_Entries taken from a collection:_
══════════

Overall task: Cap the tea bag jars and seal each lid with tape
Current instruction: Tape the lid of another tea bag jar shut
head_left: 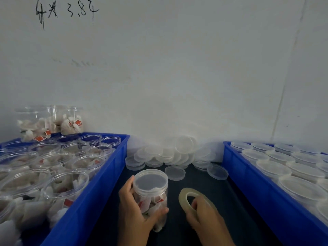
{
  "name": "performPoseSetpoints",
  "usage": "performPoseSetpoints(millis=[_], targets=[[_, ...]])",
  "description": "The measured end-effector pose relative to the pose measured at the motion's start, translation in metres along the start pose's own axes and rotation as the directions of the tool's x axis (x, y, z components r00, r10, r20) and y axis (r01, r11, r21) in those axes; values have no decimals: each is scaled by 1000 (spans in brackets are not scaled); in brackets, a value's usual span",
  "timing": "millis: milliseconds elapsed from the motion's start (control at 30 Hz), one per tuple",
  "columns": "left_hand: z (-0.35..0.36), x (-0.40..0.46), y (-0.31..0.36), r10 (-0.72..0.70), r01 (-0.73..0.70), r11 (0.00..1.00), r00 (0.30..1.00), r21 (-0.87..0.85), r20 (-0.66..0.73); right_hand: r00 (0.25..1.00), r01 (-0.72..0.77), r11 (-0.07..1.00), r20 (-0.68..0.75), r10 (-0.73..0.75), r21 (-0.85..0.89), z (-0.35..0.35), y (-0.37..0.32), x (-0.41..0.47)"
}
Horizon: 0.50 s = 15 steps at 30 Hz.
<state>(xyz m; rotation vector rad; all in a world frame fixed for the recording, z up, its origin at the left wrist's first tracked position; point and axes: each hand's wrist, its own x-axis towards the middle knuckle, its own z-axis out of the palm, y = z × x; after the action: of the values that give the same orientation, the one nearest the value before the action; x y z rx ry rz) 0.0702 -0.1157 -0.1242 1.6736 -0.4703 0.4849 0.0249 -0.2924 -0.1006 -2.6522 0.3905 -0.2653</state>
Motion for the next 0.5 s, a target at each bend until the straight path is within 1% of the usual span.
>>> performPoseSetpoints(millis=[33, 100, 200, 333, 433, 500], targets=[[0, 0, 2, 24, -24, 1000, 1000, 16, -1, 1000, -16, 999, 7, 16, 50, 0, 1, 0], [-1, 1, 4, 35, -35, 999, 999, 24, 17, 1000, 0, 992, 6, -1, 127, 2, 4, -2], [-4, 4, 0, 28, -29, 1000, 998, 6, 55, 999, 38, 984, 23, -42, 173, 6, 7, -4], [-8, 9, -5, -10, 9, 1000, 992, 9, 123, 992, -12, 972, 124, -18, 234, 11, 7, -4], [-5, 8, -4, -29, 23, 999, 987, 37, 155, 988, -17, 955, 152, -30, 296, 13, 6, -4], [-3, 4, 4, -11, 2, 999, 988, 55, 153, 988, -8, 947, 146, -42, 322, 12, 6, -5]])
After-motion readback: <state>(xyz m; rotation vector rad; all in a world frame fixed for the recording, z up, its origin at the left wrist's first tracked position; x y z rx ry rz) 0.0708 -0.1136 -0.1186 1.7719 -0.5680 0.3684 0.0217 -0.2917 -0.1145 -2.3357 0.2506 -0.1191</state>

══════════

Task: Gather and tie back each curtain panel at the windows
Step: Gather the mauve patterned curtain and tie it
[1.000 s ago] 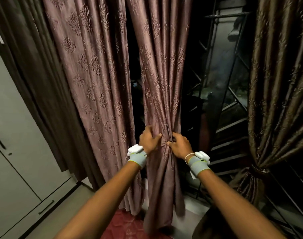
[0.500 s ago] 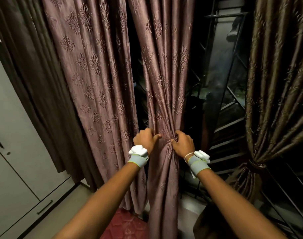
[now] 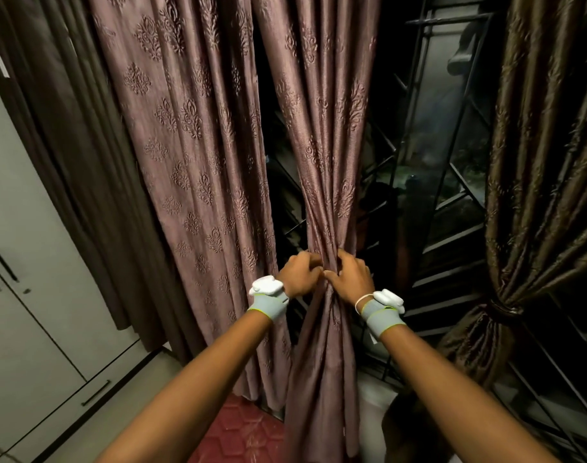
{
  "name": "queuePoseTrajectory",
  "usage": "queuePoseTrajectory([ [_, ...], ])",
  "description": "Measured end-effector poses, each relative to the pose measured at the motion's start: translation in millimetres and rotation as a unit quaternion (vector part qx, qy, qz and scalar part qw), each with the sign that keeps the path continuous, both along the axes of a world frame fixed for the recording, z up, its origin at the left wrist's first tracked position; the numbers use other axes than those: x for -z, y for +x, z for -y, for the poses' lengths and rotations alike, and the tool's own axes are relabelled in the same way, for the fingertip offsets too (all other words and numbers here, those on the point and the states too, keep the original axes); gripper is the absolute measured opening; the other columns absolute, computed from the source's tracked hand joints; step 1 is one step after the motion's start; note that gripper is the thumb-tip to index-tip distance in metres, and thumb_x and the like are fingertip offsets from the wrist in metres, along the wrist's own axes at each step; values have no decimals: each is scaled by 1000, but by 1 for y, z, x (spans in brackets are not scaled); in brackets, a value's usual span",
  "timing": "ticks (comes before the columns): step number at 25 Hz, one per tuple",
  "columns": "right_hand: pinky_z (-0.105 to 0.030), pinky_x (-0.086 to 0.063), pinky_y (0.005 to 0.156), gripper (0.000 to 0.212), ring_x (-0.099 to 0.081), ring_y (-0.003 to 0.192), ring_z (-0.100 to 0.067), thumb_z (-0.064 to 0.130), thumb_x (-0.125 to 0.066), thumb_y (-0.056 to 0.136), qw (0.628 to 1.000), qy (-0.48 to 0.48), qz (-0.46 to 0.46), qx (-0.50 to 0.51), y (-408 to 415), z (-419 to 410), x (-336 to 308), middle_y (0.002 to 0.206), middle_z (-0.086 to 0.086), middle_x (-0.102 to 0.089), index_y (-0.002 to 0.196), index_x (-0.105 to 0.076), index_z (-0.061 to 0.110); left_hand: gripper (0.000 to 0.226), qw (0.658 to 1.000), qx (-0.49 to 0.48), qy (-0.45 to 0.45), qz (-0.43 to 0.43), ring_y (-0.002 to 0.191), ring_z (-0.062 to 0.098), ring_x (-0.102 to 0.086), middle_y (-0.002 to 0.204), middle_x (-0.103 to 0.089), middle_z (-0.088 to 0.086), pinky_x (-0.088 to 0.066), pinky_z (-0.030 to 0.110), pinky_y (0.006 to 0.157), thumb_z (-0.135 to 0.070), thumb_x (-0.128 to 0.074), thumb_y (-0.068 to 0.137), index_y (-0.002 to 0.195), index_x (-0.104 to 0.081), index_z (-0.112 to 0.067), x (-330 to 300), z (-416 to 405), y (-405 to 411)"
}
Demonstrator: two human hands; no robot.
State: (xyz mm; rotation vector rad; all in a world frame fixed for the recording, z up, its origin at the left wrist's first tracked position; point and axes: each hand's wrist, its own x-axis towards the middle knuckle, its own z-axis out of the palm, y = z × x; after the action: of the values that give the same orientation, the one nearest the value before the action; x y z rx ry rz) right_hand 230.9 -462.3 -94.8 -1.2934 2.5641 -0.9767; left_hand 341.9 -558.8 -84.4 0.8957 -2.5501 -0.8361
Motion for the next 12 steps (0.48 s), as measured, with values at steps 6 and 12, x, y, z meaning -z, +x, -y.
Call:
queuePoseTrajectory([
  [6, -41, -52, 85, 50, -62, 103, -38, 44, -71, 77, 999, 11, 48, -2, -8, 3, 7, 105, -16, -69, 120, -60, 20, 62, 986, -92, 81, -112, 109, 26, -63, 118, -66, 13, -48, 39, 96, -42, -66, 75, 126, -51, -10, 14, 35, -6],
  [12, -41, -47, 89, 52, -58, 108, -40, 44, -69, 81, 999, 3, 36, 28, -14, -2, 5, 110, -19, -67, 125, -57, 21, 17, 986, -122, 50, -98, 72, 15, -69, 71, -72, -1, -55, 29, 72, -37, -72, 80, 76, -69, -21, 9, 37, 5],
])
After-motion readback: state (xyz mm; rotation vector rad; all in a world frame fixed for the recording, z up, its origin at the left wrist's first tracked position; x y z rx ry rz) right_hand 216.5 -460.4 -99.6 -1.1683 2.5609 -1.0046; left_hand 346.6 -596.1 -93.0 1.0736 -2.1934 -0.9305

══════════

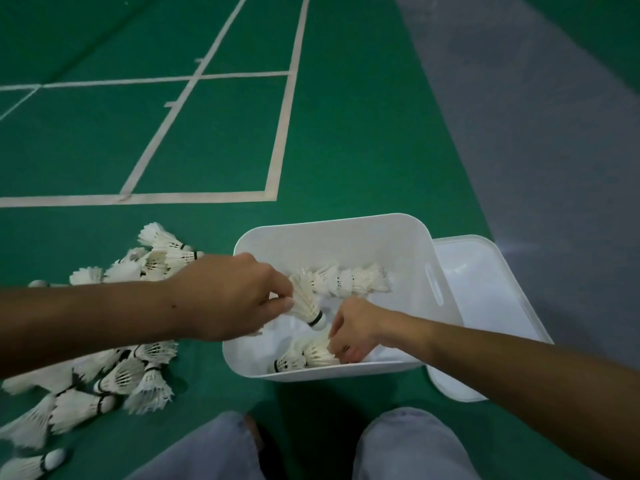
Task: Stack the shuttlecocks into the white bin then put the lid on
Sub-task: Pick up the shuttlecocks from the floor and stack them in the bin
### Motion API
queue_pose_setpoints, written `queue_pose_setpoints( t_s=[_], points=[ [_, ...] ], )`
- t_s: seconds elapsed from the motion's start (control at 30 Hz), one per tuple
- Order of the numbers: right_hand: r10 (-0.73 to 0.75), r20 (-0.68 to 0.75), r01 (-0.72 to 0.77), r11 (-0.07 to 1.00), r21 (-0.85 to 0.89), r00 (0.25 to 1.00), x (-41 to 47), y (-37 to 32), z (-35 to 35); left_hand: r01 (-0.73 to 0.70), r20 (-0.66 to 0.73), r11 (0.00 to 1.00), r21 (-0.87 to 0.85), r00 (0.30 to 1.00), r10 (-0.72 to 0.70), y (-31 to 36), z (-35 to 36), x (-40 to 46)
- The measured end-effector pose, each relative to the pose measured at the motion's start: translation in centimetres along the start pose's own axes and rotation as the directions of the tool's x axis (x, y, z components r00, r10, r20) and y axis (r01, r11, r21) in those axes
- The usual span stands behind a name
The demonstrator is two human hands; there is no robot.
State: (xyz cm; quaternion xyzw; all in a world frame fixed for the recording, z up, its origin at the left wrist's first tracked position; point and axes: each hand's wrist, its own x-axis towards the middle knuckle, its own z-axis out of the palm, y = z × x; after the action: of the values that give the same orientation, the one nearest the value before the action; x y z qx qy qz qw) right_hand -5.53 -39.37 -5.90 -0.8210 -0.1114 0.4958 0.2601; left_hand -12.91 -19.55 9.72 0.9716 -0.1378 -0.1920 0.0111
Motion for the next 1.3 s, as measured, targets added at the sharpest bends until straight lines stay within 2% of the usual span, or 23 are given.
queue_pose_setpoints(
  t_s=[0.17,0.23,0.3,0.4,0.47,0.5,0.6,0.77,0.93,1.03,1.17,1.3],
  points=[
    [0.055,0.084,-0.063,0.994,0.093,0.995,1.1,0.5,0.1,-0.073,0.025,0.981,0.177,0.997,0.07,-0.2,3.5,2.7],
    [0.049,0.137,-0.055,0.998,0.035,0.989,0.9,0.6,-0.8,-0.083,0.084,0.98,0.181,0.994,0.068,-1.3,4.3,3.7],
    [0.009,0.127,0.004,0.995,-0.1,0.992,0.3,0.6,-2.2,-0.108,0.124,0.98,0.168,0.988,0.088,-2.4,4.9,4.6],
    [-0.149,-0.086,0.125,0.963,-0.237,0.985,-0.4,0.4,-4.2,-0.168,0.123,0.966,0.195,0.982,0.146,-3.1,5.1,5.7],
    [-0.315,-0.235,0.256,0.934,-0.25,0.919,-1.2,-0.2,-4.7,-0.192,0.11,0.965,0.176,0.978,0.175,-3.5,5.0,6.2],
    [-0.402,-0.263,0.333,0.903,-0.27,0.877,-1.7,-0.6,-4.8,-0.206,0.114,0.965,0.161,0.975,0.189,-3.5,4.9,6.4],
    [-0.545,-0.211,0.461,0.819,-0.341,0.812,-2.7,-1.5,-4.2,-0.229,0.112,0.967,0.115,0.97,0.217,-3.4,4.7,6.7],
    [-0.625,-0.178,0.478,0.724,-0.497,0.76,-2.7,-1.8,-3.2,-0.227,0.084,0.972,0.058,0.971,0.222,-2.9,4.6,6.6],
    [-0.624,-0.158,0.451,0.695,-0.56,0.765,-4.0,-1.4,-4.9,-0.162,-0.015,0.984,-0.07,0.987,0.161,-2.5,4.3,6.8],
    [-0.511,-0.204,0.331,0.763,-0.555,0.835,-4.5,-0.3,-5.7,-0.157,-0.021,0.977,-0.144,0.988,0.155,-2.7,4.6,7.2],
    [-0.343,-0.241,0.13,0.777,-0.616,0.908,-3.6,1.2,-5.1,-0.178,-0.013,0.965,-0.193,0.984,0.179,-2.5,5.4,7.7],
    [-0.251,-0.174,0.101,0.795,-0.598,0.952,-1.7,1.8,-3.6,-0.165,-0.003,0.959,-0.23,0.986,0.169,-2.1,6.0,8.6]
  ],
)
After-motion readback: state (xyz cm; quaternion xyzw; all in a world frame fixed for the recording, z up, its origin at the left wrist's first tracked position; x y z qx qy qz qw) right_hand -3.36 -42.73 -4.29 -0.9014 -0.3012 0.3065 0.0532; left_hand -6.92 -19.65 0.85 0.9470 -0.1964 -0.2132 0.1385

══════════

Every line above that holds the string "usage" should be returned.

  "usage": "performPoseSetpoints(millis=[_], targets=[[_, ...]])",
  "usage": "queuePoseTrajectory([ [_, ...], ])",

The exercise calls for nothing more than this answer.